Natual Farmer Newspaper:
by Jack Kittredge
Army Air Corps personnel from all areas of operation needed a regime of restful activity during World War II. The Corps’ convalescent hospital in Pawling, New York, in cooperation with the Red Cross, used animal-assisted therapy and the men were encouraged to work on the center’s farm with hogs, cattle, horses, and poultry.
After the war, however, it became more cost-effective to buy the food for such facilities than to raise it on-site and there was a significant shift away from the traditional farm-based institution. At the same time, there was a moving of the population away from rural settings, and facilities were more and more based on a medical model of therapy based on curing symptoms rather than treating the whole patient. In keeping with this shift, volunteers rather than medical professionals became responsible for the use of plants and animals in treatment facilities during the 1940s and 1950s. Volunteer garden clubs and horticulture industry members brought flowers and plant-based activities to veterans’ hospitals after World War II.
A horticultural-therapy greenhouse was opened in 1959 at the famed Institute for Rehabilitation Medicine at New York University Medical Center. Recruiting garden staff for support, however, often proved more successful than involving the medical staff. This ultimately led to the recognition of horticultural therapy as a profession.
Boris Levinson published “The dog as a ‘Co-therapist’” in 1962, reporting significant progress with a disturbed child when Levinson’s dog, Jingles, attended therapy sessions. During the 1960s therapeutic riding centers developed throughout Europe, Canada and the United States. The North American Riding for the Handicapped Association (NARHA) was founded in 1969, based on earlier work done in Europe, to serve as an advisory body to the various ‘riding for the disabled’ groups.
In 1972 the first horticultural-therapy curriculum in the United States was established between the activity therapy department of the Menninger Foundation and the Horticulture Department of Kansas State University. Clemson University offered a graduate degree in horticultural therapy in 1973. Also in 1973, Michigan State University started its undergraduate horticultural therapy option, which included 12 weeks of practical training at the Clinton Valley Center, formerly Pontiac State Hospital.

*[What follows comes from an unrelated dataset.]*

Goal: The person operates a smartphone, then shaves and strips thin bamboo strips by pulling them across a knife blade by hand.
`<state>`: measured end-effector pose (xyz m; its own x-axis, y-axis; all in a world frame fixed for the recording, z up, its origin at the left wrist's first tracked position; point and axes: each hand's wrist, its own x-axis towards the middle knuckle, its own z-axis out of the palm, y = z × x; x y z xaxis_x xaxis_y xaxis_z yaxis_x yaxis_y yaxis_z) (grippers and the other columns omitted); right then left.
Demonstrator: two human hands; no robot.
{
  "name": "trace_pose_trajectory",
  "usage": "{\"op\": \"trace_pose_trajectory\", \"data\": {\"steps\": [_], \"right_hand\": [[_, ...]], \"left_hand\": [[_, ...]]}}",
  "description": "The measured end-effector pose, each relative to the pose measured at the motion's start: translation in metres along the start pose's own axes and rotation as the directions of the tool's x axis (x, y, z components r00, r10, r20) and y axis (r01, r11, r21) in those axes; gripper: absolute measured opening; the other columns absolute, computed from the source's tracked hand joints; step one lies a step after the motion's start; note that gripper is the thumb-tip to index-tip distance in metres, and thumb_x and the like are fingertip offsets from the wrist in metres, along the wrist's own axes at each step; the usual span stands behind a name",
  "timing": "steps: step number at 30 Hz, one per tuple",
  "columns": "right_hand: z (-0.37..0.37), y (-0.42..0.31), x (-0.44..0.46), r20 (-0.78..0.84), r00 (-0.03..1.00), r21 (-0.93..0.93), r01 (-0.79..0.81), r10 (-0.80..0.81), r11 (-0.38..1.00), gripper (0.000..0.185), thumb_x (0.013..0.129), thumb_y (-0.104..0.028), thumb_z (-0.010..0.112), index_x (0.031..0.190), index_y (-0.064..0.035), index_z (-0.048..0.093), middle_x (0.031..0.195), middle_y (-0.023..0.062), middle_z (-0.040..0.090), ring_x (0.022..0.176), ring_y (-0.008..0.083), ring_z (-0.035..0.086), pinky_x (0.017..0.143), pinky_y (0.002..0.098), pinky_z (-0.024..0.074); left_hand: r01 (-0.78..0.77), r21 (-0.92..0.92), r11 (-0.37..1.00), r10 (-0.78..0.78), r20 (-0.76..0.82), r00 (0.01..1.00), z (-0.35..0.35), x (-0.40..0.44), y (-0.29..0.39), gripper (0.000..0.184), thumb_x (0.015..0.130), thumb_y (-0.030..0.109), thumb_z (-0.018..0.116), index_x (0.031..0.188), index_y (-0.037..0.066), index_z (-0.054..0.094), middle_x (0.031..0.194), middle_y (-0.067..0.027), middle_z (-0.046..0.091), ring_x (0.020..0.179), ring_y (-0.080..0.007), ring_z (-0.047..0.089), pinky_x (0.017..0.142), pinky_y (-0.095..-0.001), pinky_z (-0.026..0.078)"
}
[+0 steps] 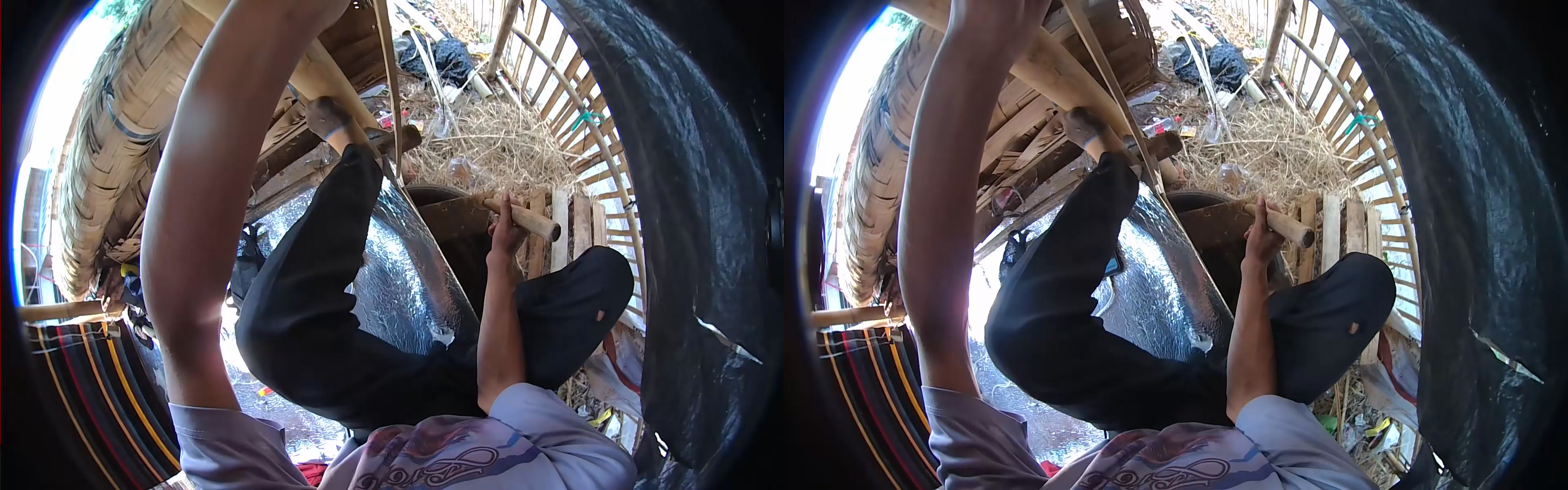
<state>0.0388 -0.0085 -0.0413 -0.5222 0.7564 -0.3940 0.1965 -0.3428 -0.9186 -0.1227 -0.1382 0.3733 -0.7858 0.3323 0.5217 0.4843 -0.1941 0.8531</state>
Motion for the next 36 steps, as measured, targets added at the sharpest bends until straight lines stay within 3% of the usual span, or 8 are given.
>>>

Given this background, it is clear that programs related to the use of plants and animals in therapy are seen as beneficial for individuals in treatment or rehabilitation. The greatest focus for these two programs currently is among the aging population. Animal-assisted therapy, however, continues to grow rapidly in rehabilitation for physically and visually impaired individuals, and horticultural therapy is expanding among programs for youth-at-risk.

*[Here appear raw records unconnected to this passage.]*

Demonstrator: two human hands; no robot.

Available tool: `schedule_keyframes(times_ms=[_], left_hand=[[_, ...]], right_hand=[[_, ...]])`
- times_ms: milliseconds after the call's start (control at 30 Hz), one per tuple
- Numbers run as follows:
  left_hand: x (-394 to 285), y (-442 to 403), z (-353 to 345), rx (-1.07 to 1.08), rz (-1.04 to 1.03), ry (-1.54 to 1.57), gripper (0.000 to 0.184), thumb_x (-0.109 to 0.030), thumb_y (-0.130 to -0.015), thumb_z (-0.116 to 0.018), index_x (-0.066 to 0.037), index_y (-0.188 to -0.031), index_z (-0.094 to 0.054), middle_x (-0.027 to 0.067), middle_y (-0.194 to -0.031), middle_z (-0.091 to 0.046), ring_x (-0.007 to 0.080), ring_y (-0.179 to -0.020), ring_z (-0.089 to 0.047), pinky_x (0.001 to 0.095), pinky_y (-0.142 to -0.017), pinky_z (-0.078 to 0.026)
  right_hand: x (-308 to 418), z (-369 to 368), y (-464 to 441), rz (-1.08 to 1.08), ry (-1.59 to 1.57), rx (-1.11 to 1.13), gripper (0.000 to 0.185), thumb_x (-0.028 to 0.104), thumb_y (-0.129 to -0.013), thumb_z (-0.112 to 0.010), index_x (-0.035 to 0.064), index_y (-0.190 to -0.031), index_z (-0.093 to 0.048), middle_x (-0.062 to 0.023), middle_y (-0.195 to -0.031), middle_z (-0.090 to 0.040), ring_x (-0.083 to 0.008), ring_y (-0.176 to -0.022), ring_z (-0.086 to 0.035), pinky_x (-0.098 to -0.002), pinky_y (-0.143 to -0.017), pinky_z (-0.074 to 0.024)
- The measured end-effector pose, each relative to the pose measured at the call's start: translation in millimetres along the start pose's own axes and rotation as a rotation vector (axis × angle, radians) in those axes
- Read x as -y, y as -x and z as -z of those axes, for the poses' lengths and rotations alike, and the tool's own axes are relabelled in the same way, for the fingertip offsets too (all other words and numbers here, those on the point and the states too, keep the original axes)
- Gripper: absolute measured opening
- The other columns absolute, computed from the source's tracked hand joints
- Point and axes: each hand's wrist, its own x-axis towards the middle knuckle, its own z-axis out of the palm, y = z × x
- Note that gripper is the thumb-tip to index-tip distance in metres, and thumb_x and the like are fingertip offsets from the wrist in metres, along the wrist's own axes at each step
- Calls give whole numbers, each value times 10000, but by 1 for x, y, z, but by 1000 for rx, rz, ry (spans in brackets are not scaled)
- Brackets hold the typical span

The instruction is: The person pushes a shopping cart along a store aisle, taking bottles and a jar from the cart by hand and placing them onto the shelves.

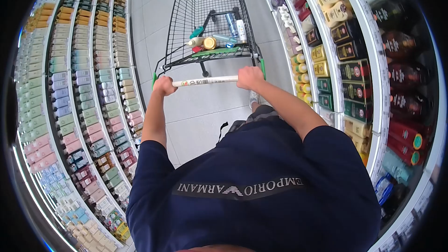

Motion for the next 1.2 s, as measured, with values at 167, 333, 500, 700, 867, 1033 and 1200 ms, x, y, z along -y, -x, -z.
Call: schedule_keyframes(times_ms=[167,333,500,700,867,1033,1200], left_hand=[[12,-35,14,-28,6,-11,366,-399,-720,-626,-90,-883,-733,153,-938,-707,323,-901,-674,416,-799,-550],[25,-55,31,-21,2,-10,374,-407,-727,-625,-91,-895,-732,157,-939,-707,329,-907,-674,420,-800,-548],[36,-70,46,-12,12,-25,400,-426,-735,-605,-89,-908,-732,160,-956,-704,334,-913,-671,426,-802,-546],[59,-94,58,-1,26,-11,378,-413,-735,-605,-94,-893,-732,154,-951,-706,329,-912,-671,421,-798,-547],[75,-115,74,-6,51,36,366,-407,-731,-610,-97,-882,-732,151,-937,-707,326,-903,-671,420,-796,-547],[84,-138,93,-23,75,88,362,-411,-728,-610,-104,-875,-733,147,-920,-709,324,-893,-673,421,-794,-547],[84,-168,116,-55,103,163,372,-426,-731,-606,-110,-878,-737,147,-915,-710,322,-880,-681,427,-777,-551]], right_hand=[[-5,17,-34,-2,17,11,290,228,-697,-579,40,-854,-735,-195,-868,-703,-356,-839,-693,-436,-760,-549],[4,48,-54,-6,36,52,275,192,-718,-559,54,-876,-737,-186,-910,-707,-335,-873,-695,-412,-747,-549],[3,57,-85,23,21,21,289,224,-698,-577,50,-862,-737,-188,-851,-704,-351,-822,-696,-426,-726,-552],[9,68,-122,65,12,9,281,242,-705,-591,64,-868,-735,-182,-858,-705,-345,-832,-695,-426,-738,-551],[20,104,-156,74,82,47,271,221,-717,-602,69,-895,-738,-158,-913,-713,-310,-870,-698,-394,-750,-552],[16,139,-202,112,135,40,287,245,-710,-613,70,-899,-738,-154,-913,-713,-316,-870,-696,-398,-761,-556],[-1,179,-266,130,186,85,305,261,-697,-622,81,-915,-737,-153,-927,-711,-321,-877,-692,-408,-775,-552]])
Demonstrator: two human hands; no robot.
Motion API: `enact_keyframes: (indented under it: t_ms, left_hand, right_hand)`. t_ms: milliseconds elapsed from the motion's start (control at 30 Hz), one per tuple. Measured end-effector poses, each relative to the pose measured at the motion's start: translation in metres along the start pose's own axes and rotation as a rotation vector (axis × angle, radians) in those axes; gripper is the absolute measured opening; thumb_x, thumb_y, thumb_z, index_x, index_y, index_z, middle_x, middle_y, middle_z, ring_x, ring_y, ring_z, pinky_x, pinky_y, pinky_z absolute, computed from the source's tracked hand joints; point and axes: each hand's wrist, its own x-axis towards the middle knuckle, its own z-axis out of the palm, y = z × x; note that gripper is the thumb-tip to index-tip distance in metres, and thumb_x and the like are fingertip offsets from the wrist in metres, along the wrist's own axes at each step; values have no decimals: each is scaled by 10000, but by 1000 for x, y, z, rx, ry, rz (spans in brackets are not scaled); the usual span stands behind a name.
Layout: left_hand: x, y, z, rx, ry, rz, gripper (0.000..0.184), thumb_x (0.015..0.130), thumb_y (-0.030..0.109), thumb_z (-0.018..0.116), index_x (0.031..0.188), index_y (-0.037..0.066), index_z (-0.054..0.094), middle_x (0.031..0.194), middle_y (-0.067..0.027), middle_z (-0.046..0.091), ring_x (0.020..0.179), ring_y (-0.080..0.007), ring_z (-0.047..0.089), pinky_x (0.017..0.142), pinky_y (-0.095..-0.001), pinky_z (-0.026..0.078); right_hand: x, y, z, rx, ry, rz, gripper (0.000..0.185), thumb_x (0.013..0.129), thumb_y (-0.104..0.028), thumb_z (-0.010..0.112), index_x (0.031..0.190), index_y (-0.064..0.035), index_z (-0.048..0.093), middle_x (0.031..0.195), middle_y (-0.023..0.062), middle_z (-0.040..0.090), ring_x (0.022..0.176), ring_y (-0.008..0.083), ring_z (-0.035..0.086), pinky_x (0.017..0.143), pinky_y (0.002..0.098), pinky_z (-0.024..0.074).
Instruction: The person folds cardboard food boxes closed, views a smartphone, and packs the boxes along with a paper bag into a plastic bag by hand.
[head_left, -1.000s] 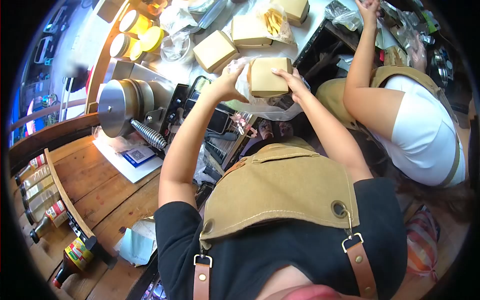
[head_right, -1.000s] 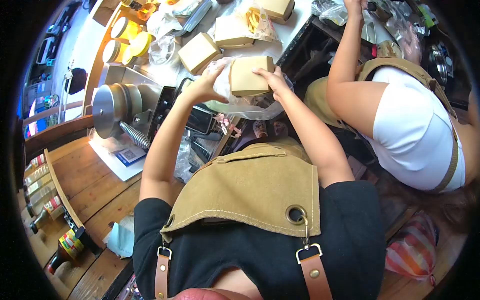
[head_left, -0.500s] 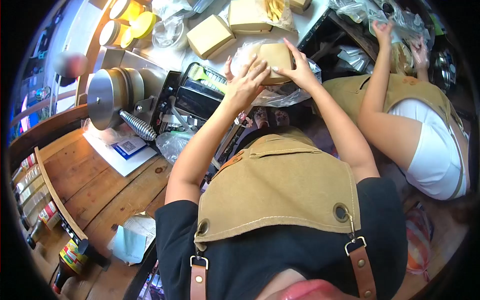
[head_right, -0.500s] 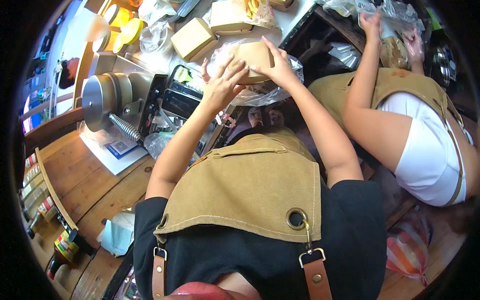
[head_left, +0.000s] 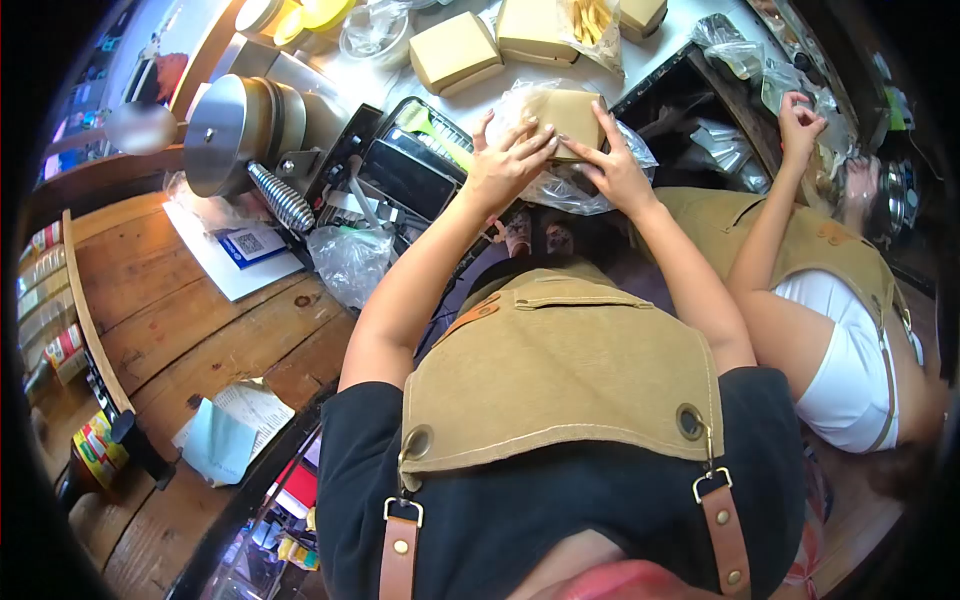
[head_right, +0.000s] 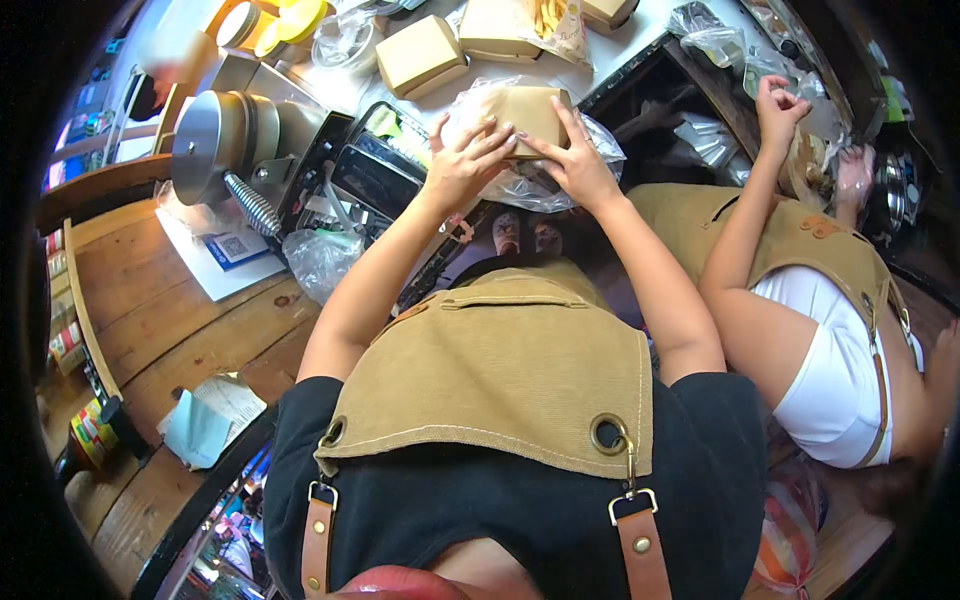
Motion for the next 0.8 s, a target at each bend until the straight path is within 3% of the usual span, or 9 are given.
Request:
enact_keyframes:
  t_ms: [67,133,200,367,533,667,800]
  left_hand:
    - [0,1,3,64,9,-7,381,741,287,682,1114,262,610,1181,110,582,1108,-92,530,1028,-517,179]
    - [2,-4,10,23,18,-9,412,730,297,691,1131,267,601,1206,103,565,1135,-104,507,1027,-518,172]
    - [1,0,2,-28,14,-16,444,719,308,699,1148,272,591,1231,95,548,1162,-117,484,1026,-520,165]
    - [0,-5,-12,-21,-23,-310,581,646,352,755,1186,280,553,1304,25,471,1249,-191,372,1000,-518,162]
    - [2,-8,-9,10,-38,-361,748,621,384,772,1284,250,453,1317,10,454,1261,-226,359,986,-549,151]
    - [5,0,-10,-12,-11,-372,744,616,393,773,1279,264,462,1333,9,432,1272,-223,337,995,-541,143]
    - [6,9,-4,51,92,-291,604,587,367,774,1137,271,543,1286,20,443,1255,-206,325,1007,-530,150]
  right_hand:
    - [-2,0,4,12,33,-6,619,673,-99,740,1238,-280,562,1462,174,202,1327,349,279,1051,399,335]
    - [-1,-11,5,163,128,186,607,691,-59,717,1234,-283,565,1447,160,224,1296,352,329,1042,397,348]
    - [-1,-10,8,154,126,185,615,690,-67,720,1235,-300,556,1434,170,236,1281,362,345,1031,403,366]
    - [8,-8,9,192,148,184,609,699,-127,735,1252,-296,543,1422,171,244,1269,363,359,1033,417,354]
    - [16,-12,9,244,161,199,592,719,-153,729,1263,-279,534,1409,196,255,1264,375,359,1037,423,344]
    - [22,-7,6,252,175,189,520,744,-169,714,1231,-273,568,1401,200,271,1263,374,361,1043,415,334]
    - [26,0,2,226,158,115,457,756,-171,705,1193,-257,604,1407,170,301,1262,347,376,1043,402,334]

There are now treatment programs involving plants and animals to address physical, mental, psychological, social, and spiritual needs. Treatment audiences include: individuals with AIDS, cancer or other health issues, acquired or genetic physical and developmental disabilities, dementia and Alzheimer’s disease, brain injuries, chronic pain, substance-abuse problems and learning disabilities, adults and children with psychiatric disorders, mental retardation, and developmental disabilities, speech and hearing impairments, physical disabilities and neurological impairments.
The activities that are used in effective programs are as varied as the participants, facilities, and professionals conducting the program.
Both food and non-food crops are used extensively within horticulture-based programs. Activities can range from making cuttings of indoor plants to running large greenhouse operations; from working in tomato container gardens to market gardens; from pulling a few weeds to contractual landscape maintenance of large facility grounds.
Animal-assisted therapy is generally conducted on a small scale with pets, or the clients visiting a facility where they can have interaction with small animals including rabbits, ducks, and chickens. Animals in pet types of programs, compared to the farm programs, are treated as non-production animals. Hippotherapy focuses on riding horses and requires space for the animals as well as the clients.
Farm programs often have vegetable gardens and large animals (cows, goats, llamas) as well as small ones. While some may be treated as pets, production, and marketing for both crops and livestock is an integral part of what occurs.
The therapeutic activities involve different levels of responsibility that the client has for the life of the plant or animal. In some, the plants and/or animals present simply a setting that is intrinsically therapeutic but which is completely cared for by others; i.e. Wandering Garden for Alzheimer patients. In others, the plants and/or animals are responsive to the individuals in the treatment program but still completely dependent on others for care; i.e. a visiting pet. In yet others, the plants and/or animals are in danger of being harmed or dying if the client does not fulfill his/her duties in nurturing the life in his/her care; properly making cuttings, watering plants, feeding the animal on a schedule. Lastly, the products and/or by-products of the plant and/or animal are used in treatment programs such as cooking, crafts, shows, and demonstrations, etc.
Some individuals may only experience one level of responsibility within a program while others may experience several levels. This may influence results, in terms of meeting the goals of a specific activity; for example, someone working in the greenhouse making a dried-flower picture from flowers they helped grow, harvest, and dry may respond differently to the activity as compared with someone working in a windowless hospital room with flowers purchased and donated by a stranger.
Despite limited official recognition at this time, the potential for growth in the field of Farming as Therapy (care of plants and animals for therapy and rehabilitation) in the United States is quite significant.